There is a simple method to avoid this kind of mess.
- Take some soft butter and use your hands to grease the pan, including all the nooks and crannies. Make sure every inch of the pan is well-greased. If the butter is very soft you could use a brush to grease the pan, but I prefer my hands.
- After you have greased the pan, you have to coat it with flour.
- Take about ¼ cup or so of flour and tip it into the pan. Start shaking and turning the pan to coat the insides, including all the nooks and crannies as well.
- Do that over the kitchen sink so that the flour will not get all over the working surface or floor.
- When the pan is properly coated, flip it and start shaking and patting it on the bottom and sides to remove the excess flour. Again, do this over the kitchen sink; it is quicker to clean than the floor...
- So, here you are, now you have a perfectly prepared bundt cake and you can start baking! 🙂
More bundt cakes
Orange Raisin Bundt Cake
- 4 eggs
- 150 g/ 5.3 oz/ 1 ½ cups icing sugar
- 1 organic orange
- 50 g/ 1.8 oz/ ¼ cup raisins
- 50 g/ 1.8 oz/ ⅓ cup chocolate chips
- 50 g/ 1.8 oz/ ⅔ cup chopped candied orange peel
- 50 g/ 1.8 oz/ ⅓ cup chopped almonds
- 160 g/ 5.6 oz/ 1 ⅓ cups all-purpose flour
- 1 teaspoon baking powder
- For the glaze:
- about 100 g/ 3.5 oz/ 1 cup icing sugar
- about 2 tablespoons fresh orange juice
- some grated orange zest
- some decorating coarse sugar
- Preheat the oven to 180 degrees Celsius/ 350 degrees Fahrenheit. Butter the bundt cake pan very well and sprinkle it with flour to coat it. Read above for detailed instructions.
- Beat the eggs and the sugar until pale and fluffy.
- Wash and dry the orange and grate the zest. Halve and juice the orange. Add about half of the orange zest and 2 tablespoons of the juice to the egg and sugar mixture. Stir well. Reserve the remaining orange zest and juice for the glaze.

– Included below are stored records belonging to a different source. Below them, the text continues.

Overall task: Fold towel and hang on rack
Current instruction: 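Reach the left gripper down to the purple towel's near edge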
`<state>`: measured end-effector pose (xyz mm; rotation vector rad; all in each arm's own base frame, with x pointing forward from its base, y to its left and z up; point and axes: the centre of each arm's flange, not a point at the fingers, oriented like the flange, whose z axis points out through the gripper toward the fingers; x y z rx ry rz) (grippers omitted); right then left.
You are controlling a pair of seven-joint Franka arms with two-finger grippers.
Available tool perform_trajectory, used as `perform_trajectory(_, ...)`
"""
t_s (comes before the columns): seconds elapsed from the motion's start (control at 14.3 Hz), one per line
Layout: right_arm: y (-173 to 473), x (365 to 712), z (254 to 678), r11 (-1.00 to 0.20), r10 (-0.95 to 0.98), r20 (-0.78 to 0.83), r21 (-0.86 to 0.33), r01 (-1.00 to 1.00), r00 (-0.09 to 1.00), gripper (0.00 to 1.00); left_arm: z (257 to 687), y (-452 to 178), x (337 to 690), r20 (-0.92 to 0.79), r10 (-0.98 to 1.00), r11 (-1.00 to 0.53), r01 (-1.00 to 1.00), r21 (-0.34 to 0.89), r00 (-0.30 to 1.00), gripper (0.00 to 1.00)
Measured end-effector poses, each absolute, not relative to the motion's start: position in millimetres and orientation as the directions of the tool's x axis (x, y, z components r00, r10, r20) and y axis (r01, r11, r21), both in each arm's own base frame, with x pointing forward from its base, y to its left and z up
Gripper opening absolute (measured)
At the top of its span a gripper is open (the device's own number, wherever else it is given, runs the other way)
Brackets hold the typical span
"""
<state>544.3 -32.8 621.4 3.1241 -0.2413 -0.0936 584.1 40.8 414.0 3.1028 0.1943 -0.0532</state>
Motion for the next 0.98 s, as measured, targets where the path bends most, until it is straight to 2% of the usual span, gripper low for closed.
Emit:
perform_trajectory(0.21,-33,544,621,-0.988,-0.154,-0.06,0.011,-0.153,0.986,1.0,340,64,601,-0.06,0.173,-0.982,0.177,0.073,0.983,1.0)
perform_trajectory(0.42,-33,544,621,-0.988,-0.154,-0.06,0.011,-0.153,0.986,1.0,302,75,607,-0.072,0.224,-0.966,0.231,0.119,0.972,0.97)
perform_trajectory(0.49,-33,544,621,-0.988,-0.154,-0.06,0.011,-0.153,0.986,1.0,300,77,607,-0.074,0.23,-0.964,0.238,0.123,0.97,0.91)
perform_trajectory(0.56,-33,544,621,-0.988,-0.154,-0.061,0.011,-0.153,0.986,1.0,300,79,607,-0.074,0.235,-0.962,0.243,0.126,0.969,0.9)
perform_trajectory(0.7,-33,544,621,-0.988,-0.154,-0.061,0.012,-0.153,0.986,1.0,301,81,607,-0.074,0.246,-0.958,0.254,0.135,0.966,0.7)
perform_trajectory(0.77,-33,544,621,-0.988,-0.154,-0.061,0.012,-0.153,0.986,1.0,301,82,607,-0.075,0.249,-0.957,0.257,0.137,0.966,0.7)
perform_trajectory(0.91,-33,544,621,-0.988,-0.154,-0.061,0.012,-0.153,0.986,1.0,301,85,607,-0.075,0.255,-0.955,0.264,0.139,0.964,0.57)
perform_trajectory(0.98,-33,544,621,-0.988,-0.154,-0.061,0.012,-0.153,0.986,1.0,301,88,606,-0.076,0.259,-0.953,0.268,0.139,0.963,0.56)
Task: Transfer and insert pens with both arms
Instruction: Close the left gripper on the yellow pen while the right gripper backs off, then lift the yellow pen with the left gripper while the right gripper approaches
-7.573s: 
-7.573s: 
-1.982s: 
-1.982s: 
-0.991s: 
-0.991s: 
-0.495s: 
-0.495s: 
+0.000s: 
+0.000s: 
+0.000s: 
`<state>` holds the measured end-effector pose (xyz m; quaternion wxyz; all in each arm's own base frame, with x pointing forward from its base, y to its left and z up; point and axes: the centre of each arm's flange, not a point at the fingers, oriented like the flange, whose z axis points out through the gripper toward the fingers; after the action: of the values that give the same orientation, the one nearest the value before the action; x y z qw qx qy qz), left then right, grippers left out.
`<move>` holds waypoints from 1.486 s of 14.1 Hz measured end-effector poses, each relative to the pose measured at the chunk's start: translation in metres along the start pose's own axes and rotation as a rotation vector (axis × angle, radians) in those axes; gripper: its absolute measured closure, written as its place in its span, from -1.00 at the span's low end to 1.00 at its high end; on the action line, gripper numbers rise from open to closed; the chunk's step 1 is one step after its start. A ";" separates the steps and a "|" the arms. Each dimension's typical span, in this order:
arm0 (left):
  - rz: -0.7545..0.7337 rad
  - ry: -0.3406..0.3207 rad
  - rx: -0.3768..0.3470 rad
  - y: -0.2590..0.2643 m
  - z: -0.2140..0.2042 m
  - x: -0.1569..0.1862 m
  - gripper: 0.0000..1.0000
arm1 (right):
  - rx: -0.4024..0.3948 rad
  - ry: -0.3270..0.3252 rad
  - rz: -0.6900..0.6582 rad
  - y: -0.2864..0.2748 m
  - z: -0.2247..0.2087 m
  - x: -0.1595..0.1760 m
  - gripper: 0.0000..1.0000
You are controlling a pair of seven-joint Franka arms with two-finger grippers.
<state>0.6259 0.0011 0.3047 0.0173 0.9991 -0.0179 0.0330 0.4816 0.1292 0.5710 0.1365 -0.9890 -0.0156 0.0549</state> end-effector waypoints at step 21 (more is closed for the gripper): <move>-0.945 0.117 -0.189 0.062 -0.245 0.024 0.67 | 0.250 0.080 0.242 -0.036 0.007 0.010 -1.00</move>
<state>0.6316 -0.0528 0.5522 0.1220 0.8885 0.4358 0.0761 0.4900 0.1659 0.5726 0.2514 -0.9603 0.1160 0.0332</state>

- Add the raisins, chocolate chips, chopped candied orange peel, and almonds to the batter and incorporate them with a spoon.
- In another bowl mix together the flour and the baking powder. Gently fold the flour into the batter.
- Pour the batter into the prepared bundt pan and bake in the preheated oven for about 1 hour or until golden brown and a skewer inserted in the middle comes out clean. Let the cake sit in the pan for about 5 to 10 minutes, then revert the cake on a wire rack. Let cool completely before glazing it.
- Place the icing sugar into a small bowl. Add one tablespoon of the remaining orange juice to the sugar and stir well to form a paste. Add some more orange juice if necessary to get the nice thick yet runny consistency you need. If you find the glaze too runny, add a bit more sugar to make it thicker and so on.
- Place the wire rack with the cake on a large plate or cake platter and carefully pour the glaze all over the cake. Immediately sprinkle it with some of the remaining orange zest and some decorating coarse sugar, if you wish.
- When the glaze is dry and not dripping anymore, you can transfer the cake to a clean cake platter.